(Required work)
Write out the whole listing below exactly, skipping each picture.

[Data block — start]

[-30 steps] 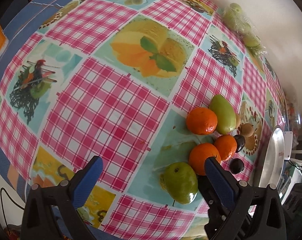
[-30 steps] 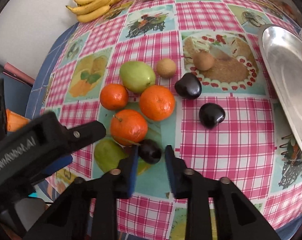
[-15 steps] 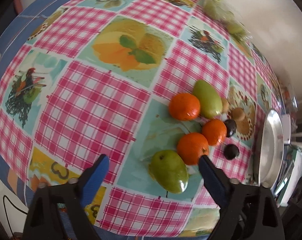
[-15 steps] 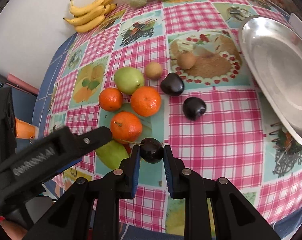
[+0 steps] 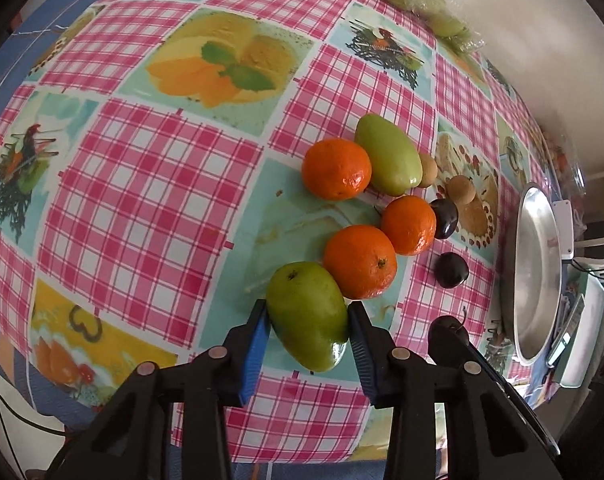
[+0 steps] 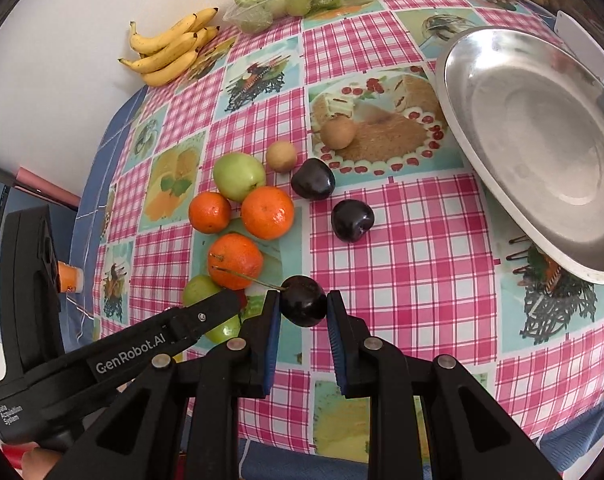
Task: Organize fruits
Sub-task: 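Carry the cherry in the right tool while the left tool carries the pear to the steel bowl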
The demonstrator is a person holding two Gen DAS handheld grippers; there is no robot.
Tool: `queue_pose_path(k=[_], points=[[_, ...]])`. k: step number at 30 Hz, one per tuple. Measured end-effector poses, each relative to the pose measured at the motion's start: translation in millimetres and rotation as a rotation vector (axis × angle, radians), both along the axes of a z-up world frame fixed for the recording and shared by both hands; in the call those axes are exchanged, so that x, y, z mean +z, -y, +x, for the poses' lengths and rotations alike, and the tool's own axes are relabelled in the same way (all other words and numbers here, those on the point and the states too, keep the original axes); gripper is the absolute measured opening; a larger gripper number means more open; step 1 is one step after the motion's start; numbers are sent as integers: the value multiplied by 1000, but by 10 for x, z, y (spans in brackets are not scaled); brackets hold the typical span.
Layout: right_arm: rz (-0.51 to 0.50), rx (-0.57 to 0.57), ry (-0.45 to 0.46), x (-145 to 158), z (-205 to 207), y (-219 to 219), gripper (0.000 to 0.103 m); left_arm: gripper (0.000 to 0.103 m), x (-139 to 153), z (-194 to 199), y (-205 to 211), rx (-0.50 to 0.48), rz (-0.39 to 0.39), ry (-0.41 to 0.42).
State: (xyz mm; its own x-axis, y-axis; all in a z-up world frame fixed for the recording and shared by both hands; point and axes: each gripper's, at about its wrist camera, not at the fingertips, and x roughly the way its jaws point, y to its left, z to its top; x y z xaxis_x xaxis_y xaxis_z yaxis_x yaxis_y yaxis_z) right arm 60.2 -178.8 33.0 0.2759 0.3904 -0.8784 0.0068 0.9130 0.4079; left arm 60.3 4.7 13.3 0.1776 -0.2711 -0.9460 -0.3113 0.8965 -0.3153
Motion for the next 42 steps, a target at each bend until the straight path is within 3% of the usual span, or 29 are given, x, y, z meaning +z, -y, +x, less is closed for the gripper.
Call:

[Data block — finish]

(Exercise response)
[-30 steps] 
[-30 steps] 
[-15 steps] 
[-15 steps] 
[+0 steps] 
[+0 steps] 
Task: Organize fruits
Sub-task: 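Carry the cherry in the right tool while the left tool carries the pear to the steel bowl
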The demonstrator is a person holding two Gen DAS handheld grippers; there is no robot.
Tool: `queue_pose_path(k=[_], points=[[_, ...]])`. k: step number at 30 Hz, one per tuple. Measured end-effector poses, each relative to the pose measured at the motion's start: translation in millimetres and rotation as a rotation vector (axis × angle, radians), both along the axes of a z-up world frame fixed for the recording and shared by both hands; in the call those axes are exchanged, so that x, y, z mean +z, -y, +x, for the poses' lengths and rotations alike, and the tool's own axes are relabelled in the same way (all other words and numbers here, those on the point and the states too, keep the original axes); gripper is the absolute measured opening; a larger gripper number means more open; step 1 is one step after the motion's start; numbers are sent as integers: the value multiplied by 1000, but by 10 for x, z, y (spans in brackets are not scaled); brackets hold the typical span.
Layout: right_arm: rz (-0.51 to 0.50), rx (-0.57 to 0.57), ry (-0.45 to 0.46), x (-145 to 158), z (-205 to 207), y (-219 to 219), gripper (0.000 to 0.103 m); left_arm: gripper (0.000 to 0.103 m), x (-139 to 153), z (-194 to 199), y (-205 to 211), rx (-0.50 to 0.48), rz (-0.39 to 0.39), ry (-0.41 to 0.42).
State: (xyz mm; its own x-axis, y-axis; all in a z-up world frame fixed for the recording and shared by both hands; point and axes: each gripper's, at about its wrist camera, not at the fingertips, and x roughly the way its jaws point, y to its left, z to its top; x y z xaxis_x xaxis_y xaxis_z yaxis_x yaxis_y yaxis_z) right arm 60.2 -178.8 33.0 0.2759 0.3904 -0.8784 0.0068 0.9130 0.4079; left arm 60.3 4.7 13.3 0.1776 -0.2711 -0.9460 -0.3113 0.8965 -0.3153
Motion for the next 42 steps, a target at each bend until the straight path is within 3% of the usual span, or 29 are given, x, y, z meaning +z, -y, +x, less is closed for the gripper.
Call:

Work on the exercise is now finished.